Directions: Everything from the line containing "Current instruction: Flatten" through the line containing "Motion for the" should be repeated exactly, and nothing else from the data.

The data:
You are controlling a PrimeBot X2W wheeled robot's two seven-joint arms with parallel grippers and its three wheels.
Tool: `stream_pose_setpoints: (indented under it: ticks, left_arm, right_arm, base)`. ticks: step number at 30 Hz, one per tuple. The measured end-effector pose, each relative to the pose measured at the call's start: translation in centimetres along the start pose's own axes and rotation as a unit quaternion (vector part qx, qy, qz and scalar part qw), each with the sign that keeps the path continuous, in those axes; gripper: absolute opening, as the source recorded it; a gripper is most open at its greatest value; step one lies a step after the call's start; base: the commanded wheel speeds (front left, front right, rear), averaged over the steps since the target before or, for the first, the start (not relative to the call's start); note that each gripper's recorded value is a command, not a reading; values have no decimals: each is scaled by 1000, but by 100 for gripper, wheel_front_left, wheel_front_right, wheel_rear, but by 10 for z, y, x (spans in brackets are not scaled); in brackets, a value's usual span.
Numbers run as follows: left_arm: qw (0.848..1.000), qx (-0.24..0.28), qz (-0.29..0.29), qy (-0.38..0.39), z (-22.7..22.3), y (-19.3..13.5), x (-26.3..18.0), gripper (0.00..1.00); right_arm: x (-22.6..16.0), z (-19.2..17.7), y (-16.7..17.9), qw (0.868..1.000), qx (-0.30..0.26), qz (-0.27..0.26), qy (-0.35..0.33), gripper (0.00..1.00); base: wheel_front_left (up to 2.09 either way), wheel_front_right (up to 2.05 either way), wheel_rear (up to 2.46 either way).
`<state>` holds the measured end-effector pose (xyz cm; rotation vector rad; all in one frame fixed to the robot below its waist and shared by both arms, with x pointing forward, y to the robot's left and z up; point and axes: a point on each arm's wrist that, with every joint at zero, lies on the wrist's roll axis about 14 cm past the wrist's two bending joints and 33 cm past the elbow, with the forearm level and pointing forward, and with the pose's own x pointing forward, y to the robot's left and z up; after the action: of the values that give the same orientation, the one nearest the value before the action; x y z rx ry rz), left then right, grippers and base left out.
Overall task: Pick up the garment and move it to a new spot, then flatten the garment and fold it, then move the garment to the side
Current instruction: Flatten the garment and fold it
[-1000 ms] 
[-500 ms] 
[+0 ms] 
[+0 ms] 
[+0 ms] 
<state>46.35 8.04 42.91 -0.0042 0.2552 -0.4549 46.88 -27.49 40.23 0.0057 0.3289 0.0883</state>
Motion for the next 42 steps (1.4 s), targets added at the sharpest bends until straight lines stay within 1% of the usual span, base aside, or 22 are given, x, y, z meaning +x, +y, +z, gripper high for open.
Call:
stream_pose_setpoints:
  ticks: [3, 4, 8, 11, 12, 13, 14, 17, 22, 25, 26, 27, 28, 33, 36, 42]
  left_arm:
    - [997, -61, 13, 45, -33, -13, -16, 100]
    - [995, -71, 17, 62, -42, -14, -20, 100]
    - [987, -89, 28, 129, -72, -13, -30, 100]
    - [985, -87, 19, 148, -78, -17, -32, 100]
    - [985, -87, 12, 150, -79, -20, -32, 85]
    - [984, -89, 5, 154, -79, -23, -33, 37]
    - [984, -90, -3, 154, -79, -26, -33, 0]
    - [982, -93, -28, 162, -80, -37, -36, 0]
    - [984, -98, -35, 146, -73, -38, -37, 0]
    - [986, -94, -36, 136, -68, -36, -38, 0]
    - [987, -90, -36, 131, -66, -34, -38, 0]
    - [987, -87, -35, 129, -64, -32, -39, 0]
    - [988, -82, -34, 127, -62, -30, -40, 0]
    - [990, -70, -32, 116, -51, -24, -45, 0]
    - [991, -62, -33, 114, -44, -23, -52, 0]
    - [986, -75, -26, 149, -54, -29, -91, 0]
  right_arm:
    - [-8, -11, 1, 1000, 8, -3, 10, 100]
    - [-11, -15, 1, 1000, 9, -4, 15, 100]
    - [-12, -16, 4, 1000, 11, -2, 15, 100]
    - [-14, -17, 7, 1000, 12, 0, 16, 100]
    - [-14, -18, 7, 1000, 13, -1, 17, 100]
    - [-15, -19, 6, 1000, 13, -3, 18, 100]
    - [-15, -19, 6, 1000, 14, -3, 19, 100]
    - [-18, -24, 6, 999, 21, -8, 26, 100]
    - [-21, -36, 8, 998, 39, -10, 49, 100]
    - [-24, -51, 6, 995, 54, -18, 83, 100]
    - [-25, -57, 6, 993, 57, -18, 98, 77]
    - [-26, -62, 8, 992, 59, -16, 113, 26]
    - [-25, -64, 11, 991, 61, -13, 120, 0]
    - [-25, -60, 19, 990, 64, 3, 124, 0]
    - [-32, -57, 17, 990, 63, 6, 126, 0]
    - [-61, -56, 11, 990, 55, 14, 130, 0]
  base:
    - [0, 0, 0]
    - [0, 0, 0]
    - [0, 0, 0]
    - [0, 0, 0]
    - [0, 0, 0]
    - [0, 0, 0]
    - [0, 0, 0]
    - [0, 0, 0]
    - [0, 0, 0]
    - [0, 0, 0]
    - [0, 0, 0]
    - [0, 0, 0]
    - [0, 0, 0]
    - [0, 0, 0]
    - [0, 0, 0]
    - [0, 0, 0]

Exercise output:
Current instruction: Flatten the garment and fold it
[-1000 ms] 
[-500 ms] 
[+0 ms] 
[+0 ms] 
[+0 ms] 
<state>46.35 8.04 42.91 -0.0042 0.2552 -0.4549 46.88 -27.49 40.23 0.0057 0.3289 0.0883</state>
Motion for the next 42 steps (1.4 s), targets added at the sharpest bends until straight lines stay within 1% of the usual span, base aside, or 22 are given, x, y, z meaning +x, +y, +z, gripper high for open.

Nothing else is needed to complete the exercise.